TASK DIRECTIONS:
Output exactly the lines below, starting with the line that has "State: (joints rad)" and going on through the line that has "The rest of", both included, and no other lines.

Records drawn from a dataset
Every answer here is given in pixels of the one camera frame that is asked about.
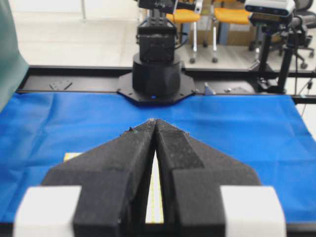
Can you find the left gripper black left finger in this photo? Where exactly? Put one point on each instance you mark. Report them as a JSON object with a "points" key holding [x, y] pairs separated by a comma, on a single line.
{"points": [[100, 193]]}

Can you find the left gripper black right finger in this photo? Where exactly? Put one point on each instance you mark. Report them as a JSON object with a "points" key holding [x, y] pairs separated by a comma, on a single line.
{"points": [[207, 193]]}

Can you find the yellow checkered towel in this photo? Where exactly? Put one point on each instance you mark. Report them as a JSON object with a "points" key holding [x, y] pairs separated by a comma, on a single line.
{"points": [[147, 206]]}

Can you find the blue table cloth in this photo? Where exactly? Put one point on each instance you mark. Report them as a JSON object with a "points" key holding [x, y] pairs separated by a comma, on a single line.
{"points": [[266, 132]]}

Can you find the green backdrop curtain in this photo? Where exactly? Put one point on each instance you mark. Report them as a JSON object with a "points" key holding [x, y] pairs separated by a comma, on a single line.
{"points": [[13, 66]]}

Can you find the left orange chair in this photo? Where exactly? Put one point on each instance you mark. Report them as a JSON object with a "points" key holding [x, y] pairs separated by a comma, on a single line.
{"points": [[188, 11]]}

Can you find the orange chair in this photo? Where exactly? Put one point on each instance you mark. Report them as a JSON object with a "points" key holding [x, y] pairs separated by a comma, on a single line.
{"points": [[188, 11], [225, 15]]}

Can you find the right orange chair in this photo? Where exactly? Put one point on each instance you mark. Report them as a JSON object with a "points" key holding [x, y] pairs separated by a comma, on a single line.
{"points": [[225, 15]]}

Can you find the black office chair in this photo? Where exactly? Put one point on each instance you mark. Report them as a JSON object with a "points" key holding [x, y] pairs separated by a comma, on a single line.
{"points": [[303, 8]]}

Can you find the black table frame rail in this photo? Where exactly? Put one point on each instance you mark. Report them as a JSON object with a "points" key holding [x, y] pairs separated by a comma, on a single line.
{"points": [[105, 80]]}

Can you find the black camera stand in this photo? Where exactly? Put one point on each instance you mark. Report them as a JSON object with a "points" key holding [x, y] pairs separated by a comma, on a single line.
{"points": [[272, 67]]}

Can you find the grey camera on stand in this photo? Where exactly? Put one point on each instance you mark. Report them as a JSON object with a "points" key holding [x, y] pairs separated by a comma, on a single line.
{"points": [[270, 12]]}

---

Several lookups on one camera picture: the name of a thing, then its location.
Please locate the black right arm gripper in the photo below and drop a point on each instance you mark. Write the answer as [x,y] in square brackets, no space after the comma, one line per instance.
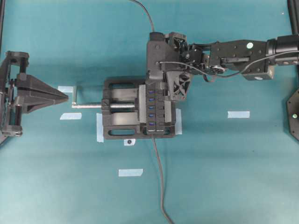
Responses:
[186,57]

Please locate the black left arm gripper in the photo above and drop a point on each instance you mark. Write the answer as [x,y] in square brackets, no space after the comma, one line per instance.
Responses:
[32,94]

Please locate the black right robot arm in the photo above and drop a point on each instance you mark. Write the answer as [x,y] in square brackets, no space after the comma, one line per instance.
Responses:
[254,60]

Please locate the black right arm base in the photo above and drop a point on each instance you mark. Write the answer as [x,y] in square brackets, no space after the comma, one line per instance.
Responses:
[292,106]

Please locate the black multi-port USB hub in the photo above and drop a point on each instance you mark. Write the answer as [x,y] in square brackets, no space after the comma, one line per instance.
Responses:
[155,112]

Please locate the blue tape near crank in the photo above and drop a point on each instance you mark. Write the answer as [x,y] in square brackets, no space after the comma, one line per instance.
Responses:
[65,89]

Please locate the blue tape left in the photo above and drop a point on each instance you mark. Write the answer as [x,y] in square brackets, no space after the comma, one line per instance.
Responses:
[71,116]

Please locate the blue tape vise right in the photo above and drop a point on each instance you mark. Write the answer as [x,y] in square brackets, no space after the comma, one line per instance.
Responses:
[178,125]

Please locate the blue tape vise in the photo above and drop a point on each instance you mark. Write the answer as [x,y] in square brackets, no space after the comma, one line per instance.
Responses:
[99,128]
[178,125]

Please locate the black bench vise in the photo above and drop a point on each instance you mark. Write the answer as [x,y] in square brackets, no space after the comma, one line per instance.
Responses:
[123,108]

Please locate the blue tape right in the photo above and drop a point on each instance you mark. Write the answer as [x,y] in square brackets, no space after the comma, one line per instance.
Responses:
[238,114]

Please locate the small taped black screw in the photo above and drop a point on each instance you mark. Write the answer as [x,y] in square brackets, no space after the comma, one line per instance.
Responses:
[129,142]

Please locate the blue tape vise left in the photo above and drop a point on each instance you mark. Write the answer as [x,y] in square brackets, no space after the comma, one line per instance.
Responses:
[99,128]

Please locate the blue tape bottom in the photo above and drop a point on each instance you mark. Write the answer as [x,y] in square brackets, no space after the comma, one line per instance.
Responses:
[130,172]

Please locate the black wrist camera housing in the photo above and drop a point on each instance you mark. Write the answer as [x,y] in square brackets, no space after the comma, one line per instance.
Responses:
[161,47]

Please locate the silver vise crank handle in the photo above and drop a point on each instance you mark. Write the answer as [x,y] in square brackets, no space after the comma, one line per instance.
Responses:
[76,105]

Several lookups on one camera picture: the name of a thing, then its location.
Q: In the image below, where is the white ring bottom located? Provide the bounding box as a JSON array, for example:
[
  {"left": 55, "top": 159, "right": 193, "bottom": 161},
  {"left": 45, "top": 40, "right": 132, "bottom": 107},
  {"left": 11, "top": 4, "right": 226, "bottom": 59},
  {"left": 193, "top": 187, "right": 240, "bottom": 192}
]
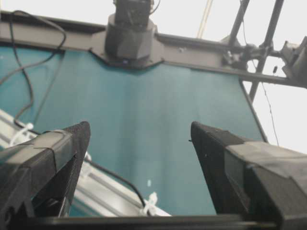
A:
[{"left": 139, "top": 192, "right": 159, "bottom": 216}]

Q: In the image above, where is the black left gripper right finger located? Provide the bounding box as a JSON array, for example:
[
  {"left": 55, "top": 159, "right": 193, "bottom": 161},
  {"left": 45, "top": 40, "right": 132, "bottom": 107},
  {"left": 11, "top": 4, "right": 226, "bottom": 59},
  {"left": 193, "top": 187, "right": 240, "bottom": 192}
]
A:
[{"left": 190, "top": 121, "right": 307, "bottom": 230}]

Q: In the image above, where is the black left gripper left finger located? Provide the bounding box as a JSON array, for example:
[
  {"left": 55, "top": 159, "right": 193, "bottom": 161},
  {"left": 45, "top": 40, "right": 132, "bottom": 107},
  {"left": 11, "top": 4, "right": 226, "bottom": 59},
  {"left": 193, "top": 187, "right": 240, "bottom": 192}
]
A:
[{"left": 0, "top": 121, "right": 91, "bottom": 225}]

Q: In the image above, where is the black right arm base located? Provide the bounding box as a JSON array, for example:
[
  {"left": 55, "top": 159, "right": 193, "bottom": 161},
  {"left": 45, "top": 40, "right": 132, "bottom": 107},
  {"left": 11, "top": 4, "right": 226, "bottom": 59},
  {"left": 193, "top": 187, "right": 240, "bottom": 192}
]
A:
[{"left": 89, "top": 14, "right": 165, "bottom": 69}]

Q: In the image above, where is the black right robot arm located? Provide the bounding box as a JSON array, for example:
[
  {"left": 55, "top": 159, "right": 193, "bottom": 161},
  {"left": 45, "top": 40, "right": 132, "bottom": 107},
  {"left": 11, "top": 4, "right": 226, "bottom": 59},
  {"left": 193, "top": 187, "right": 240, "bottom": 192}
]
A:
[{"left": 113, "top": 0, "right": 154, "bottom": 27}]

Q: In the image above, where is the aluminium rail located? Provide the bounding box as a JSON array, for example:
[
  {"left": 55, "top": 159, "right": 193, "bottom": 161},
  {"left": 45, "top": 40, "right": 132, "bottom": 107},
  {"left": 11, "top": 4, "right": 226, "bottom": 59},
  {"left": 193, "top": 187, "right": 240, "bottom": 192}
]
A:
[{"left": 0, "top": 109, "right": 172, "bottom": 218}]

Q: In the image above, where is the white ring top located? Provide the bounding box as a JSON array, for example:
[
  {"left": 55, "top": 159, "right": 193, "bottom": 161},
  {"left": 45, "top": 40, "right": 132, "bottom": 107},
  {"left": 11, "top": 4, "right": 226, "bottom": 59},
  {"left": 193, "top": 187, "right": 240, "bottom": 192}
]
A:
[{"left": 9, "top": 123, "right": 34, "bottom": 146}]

==

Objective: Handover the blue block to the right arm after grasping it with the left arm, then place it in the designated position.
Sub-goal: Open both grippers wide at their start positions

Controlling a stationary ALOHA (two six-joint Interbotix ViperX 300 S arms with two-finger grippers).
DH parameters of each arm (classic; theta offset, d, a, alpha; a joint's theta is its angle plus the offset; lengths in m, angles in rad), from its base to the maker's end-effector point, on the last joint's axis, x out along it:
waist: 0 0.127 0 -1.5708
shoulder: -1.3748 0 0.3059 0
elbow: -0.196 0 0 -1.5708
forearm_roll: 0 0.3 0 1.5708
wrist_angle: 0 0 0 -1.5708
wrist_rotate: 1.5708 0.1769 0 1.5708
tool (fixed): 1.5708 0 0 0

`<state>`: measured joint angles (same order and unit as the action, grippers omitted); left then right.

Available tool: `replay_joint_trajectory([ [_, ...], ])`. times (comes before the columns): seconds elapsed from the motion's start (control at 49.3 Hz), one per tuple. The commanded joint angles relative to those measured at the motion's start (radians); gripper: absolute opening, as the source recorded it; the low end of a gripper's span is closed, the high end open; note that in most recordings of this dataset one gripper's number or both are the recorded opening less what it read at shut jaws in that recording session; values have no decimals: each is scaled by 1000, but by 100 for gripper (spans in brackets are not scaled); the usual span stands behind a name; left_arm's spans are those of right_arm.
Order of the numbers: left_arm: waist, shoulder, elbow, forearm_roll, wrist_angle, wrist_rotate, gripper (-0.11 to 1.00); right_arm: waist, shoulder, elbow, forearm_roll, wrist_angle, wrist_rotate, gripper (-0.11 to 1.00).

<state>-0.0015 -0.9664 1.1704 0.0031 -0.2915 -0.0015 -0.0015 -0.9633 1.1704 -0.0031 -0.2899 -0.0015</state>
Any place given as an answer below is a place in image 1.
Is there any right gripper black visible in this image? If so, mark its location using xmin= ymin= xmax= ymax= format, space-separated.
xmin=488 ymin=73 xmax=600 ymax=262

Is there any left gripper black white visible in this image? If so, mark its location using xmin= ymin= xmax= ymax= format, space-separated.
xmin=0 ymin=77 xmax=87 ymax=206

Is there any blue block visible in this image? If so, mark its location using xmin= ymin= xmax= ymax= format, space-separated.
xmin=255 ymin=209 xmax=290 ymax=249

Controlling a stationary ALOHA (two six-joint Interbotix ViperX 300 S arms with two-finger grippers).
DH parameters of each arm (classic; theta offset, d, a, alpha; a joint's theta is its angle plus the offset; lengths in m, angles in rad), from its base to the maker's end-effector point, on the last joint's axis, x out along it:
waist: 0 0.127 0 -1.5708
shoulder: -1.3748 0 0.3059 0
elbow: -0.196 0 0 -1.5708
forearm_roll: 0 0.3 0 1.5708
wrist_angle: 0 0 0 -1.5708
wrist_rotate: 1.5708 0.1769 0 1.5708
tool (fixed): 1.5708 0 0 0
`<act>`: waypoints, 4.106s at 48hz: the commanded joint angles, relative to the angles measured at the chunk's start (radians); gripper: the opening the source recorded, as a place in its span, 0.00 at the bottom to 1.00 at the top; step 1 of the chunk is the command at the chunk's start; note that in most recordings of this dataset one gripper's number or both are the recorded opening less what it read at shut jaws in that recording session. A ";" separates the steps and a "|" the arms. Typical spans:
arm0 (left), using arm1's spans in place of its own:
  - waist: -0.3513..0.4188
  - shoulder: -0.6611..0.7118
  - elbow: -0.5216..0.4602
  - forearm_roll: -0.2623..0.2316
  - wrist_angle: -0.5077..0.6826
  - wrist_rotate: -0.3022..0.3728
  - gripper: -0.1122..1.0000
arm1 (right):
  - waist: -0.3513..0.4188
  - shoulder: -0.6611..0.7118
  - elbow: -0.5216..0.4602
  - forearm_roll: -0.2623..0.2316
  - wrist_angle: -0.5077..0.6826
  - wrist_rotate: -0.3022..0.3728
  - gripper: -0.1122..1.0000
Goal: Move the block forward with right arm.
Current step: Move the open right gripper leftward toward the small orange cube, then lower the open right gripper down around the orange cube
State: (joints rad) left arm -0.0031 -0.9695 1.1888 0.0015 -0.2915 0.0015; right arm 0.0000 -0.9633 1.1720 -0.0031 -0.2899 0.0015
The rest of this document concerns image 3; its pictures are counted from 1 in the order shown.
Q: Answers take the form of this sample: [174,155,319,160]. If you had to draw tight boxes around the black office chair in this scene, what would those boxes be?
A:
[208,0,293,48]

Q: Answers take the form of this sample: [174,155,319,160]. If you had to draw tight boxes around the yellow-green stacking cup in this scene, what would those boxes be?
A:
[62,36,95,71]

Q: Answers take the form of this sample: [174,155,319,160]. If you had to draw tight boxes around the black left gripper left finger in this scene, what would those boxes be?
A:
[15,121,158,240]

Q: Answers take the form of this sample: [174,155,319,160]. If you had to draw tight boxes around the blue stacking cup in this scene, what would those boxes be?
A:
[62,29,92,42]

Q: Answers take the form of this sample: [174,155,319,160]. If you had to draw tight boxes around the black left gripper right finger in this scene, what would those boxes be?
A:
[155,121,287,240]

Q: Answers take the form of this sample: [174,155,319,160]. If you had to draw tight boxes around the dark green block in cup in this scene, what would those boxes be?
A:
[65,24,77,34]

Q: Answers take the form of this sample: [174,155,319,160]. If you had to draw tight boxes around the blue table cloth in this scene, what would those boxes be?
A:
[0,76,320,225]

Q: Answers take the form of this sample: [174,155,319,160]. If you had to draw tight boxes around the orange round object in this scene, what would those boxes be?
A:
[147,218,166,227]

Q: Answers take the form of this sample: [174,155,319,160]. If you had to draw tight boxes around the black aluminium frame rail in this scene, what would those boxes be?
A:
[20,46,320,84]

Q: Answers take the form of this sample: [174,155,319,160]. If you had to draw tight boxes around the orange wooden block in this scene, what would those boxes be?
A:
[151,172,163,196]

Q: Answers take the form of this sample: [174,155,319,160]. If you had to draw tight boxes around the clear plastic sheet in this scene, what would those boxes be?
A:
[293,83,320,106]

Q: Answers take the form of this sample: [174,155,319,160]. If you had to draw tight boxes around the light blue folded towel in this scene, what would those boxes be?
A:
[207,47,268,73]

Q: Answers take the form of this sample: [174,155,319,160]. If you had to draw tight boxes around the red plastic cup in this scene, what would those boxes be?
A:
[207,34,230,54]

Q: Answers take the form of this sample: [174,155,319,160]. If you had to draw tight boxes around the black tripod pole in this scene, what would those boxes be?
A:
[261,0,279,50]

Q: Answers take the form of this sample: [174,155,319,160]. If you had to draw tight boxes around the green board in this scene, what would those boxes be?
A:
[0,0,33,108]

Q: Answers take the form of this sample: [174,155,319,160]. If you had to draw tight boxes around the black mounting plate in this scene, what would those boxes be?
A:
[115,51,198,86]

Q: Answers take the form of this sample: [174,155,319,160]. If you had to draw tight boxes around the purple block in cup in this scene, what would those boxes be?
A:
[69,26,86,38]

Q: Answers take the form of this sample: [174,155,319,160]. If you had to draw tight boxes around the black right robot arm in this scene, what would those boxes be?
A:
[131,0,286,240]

TASK SOLUTION:
State: (joints rad) left arm -0.0031 -0.9695 1.1888 0.0015 -0.2915 0.0015; right arm 0.0000 -0.9633 1.1720 -0.0031 -0.2899 0.0015
The rest of this document concerns image 3; its pictures are counted from 1 in the order shown.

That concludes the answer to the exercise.